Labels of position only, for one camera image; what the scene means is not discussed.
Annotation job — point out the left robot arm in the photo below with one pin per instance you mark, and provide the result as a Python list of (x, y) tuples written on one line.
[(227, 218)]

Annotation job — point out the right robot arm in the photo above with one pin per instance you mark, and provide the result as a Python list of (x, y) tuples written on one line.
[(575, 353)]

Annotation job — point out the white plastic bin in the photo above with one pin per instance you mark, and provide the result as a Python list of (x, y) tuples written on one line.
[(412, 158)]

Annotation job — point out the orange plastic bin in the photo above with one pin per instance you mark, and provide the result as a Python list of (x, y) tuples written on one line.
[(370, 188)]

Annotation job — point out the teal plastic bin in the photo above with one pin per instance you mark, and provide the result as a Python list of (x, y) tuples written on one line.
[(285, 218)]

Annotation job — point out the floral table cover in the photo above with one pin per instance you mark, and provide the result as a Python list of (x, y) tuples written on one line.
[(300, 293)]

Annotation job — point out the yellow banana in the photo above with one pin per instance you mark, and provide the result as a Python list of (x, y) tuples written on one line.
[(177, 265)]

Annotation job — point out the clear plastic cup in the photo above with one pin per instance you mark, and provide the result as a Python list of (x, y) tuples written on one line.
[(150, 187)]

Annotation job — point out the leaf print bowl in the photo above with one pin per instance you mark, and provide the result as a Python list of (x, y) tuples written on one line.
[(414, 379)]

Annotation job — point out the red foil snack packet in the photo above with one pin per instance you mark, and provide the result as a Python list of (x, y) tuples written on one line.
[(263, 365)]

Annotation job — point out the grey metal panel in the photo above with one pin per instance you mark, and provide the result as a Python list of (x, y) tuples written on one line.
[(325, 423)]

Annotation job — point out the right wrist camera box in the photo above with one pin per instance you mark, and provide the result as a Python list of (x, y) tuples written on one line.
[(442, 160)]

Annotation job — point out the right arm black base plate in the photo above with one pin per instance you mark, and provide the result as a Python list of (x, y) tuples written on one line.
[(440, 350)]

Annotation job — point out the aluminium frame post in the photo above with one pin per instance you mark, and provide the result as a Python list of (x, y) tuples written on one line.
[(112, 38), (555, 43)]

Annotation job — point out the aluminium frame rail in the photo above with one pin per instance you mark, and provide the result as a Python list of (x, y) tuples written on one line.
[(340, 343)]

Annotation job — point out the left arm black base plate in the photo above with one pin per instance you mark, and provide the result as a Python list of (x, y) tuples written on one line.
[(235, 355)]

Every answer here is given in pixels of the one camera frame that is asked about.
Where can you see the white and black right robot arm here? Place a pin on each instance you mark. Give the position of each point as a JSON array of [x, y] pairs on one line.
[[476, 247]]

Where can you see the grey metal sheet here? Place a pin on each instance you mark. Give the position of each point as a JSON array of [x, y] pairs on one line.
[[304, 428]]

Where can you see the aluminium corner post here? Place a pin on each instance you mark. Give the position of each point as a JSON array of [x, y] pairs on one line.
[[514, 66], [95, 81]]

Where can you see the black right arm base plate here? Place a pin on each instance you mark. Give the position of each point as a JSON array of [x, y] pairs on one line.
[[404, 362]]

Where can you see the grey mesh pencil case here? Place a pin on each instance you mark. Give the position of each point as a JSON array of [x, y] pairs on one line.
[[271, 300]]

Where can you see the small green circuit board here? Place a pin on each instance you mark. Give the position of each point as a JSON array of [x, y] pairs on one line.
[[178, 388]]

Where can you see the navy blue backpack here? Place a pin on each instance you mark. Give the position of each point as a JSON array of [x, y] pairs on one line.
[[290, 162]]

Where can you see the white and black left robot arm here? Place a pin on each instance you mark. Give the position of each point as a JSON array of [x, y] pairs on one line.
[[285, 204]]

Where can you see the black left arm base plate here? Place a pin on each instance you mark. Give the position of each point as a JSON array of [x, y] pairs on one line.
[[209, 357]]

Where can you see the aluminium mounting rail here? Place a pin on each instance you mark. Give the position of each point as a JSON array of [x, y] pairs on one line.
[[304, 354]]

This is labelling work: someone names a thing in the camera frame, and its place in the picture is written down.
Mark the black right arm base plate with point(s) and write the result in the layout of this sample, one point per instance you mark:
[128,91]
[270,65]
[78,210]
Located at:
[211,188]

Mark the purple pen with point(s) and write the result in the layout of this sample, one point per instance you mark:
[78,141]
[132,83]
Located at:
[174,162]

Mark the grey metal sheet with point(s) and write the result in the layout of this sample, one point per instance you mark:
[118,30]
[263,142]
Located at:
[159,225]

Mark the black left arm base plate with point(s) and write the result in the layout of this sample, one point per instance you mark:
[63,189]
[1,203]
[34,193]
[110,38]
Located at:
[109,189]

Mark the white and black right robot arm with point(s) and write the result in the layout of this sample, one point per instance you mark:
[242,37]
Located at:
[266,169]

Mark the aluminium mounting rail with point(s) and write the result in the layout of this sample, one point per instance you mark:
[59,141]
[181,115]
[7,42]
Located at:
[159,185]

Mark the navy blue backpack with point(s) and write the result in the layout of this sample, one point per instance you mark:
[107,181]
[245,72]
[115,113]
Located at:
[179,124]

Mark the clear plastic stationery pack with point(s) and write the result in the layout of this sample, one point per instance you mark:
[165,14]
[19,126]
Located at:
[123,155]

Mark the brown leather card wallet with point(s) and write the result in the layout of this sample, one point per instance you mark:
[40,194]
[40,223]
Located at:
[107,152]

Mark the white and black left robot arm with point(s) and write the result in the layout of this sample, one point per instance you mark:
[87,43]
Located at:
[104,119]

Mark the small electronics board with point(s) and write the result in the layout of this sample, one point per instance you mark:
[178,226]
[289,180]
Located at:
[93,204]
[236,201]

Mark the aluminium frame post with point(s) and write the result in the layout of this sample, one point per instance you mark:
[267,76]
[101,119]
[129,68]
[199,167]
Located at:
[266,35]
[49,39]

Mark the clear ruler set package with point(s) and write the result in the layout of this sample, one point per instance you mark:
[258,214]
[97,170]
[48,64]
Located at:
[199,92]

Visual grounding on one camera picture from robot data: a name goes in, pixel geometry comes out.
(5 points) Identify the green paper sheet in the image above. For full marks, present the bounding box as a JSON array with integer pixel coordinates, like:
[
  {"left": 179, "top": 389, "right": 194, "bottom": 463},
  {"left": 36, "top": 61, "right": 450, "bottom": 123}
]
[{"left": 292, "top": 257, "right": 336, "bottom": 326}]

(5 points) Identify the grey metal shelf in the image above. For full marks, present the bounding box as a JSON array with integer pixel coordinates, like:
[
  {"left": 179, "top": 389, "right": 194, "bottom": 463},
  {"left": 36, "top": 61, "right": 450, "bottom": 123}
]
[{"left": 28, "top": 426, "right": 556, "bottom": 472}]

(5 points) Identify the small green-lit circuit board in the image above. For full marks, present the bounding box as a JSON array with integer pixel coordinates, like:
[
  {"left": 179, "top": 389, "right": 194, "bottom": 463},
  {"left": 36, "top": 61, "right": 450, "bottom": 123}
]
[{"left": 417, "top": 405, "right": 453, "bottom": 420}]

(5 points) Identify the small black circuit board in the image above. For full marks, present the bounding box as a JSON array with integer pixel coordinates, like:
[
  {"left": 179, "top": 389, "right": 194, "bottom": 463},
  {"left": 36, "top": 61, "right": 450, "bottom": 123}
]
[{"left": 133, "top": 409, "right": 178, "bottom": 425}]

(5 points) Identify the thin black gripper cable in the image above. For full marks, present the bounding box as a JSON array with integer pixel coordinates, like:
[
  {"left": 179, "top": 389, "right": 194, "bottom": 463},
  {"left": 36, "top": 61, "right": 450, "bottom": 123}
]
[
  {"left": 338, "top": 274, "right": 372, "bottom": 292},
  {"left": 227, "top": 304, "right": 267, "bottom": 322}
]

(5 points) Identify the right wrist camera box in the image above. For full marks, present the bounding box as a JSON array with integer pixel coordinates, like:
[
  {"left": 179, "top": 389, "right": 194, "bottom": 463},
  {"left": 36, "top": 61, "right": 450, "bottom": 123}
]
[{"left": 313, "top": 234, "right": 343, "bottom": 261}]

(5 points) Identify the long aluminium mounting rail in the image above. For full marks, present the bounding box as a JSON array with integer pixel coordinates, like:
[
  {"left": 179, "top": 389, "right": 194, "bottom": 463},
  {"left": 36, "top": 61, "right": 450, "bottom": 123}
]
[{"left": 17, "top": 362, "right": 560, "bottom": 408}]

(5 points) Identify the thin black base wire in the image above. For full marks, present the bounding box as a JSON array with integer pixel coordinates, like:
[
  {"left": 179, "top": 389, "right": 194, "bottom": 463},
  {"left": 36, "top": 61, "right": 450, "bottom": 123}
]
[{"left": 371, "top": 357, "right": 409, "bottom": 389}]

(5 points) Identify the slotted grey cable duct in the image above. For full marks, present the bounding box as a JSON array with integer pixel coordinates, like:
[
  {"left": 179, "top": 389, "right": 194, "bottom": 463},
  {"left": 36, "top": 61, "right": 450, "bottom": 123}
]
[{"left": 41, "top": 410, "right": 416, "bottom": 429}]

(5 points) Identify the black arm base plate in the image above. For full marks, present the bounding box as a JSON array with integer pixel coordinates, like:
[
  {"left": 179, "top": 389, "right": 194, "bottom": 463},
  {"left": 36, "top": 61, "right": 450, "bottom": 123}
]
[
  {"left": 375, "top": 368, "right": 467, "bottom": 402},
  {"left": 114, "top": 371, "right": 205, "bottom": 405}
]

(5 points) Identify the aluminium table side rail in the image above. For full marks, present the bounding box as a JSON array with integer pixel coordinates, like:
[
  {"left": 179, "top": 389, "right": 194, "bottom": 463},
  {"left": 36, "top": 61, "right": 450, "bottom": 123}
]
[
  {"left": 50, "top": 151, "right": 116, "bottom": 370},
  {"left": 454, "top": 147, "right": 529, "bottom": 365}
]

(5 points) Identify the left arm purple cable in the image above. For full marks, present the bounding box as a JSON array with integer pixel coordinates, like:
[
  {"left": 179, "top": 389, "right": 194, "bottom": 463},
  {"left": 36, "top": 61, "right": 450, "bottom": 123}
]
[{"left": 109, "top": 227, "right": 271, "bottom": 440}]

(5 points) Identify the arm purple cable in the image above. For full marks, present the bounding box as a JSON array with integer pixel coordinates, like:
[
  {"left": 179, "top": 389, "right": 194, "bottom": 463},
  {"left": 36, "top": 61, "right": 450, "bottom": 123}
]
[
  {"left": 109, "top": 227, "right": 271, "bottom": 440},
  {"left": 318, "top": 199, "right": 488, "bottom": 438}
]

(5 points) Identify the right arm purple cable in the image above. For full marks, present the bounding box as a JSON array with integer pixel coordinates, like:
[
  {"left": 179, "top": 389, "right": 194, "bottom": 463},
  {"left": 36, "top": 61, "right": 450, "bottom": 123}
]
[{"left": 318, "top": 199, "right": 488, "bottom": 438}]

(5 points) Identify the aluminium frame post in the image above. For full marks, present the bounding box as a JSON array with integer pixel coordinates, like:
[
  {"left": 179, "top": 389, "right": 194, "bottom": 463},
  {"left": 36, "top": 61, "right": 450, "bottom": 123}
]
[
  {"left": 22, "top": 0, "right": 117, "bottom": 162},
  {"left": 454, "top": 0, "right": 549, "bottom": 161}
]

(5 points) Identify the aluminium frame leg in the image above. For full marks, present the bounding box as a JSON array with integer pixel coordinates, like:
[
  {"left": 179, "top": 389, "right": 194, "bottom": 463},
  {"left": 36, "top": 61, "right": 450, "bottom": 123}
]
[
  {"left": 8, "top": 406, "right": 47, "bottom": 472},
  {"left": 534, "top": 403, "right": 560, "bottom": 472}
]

* WHAT IS NEEDED: Where the word "purple" appears in a line of the listing, that line is counted once; give the total alone.

* EXPECTED ANSWER: 4